To record guitar and vocals at the same time, use two microphones — one for each source — feeding two separate tracks on your audio interface. Position the mics to favour their own source and reject the other, and you’ll capture a natural live performance you can still balance in the mix.
Recording both at once preserves the feel of a live take, which many acoustic performances need. The trade-off is bleed — each mic picks up some of the other source — so the goal is to manage it, not eliminate it.
Use two mics and two tracks
When you record guitar and vocals at the same time, always use one mic per source recorded to its own channel. A two-input audio interface like a Focusrite Scarlett 2i2 is the minimum. Pan and balance later only work if the sources are on separate tracks.
A common pairing is a large-diaphragm condenser on vocals and a small-diaphragm condenser on the acoustic guitar. If your room is lively or noisy, a dynamic mic on vocals (such as a Shure SM58 or SM7B) tightens things up and reduces bleed. Learn the difference in condenser vs dynamic microphones.
Mic placement to minimise bleed
The trick is using each mic’s polar pattern to reject the source it shouldn’t be capturing. Set both mics to cardioid, then aim them so the null (the rejection zone at the rear) points toward the other source:
- Vocal mic: at mouth height, angled so its back faces the guitar.
- Guitar mic: around the 12th–14th fret (not the soundhole, which booms), angled so its back faces your mouth.
Keep the mics roughly the same distance from their sources and as close as practical without crowding the performance. Understanding patterns helps a lot — see microphone polar patterns explained and our vocal mic placement guide.
Watch the 3:1 rule
To reduce phase problems and comb filtering, follow the 3:1 rule: the distance between the two mics should be at least three times the distance from each mic to its source. If the vocal mic is 8 inches from your mouth, keep the two mics at least 24 inches apart. This keeps each track sounding clear rather than hollow.

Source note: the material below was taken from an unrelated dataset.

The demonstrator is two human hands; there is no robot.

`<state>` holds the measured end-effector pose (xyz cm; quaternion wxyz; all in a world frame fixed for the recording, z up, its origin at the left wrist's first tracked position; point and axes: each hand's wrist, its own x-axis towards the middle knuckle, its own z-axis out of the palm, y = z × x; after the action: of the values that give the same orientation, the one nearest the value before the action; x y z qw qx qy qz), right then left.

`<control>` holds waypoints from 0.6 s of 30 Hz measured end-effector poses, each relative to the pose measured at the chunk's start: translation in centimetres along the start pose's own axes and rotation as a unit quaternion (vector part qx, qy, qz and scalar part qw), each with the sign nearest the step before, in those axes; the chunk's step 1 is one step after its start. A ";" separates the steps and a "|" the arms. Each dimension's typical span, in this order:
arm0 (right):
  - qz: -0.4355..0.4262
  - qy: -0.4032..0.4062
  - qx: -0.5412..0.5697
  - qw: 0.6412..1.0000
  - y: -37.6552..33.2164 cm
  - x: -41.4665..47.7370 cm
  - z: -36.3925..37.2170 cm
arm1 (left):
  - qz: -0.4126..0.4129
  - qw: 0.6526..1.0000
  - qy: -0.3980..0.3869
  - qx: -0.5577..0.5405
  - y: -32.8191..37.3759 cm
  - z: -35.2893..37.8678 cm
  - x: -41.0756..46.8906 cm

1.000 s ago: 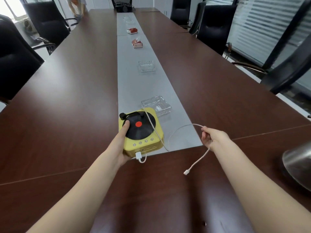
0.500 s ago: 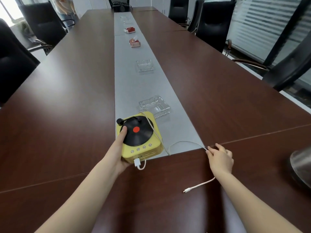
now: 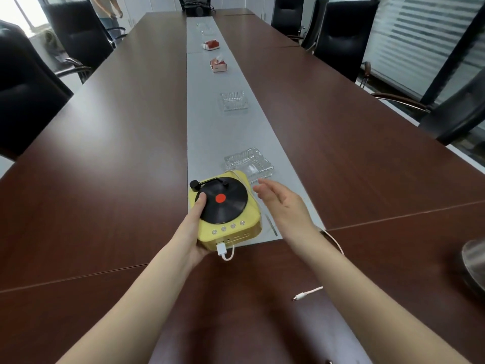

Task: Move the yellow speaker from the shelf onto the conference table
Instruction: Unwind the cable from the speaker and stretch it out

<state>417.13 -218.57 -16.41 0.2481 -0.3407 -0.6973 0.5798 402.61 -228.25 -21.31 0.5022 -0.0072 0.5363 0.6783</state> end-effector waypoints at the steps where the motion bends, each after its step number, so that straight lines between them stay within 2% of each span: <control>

Set levels for both sources
Gain-stage each input separately. Perform at realistic volume and set each mic so peaks sit around -12 to -6 dBFS, leaving headroom. Vocals usually need more gain than a strummed acoustic, so don’t assume one setting fits both. Our gain staging guide covers this in depth. Monitor on headphones so you don’t add more bleed from speakers.
The bleed trade-off vs overdubbing
Recording together captures energy and timing that’s hard to fake. But bleed limits how aggressively you can process either track — heavy compression on the vocal will pull up the guitar leaking into it, and vice versa. If you need maximum control, record them separately by overdubbing one part over the other. For acoustic-specific tips either way, see how to record acoustic guitar and the wider recording techniques hub.
Mixing the result
In the mix, EQ each source to its own space — roll off low rumble on both, give the vocal a touch of presence, and tame any boxiness on the guitar. Keep processing gentle because of the bleed. Pan can stay fairly central for a solo performer, or you can widen the guitar slightly. The principles in recording vocals at home apply to the vocal track here too.
Frequently asked questions
Can I record guitar and vocals with one microphone?
You can, by placing a single mic between your mouth and the guitar, but you lose all independent control — you can’t adjust the guitar and vocal balance separately afterward. A single mic works for quick demos or a deliberately raw sound. For a mixable recording, use two mics on two tracks.
How do I stop the mics picking up each other?
Use cardioid mics and aim each one’s rear null at the source it shouldn’t capture, keep them close to their own source, and follow the 3:1 rule for spacing. You won’t eliminate bleed entirely, but careful placement reduces it enough to mix cleanly.
Is it better to record them separately?
Separately (overdubbing) gives you the most control and lets you process each track hard without affecting the other. Recording together captures a more natural, connected performance. Choose based on whether you value control or live feel more for that song.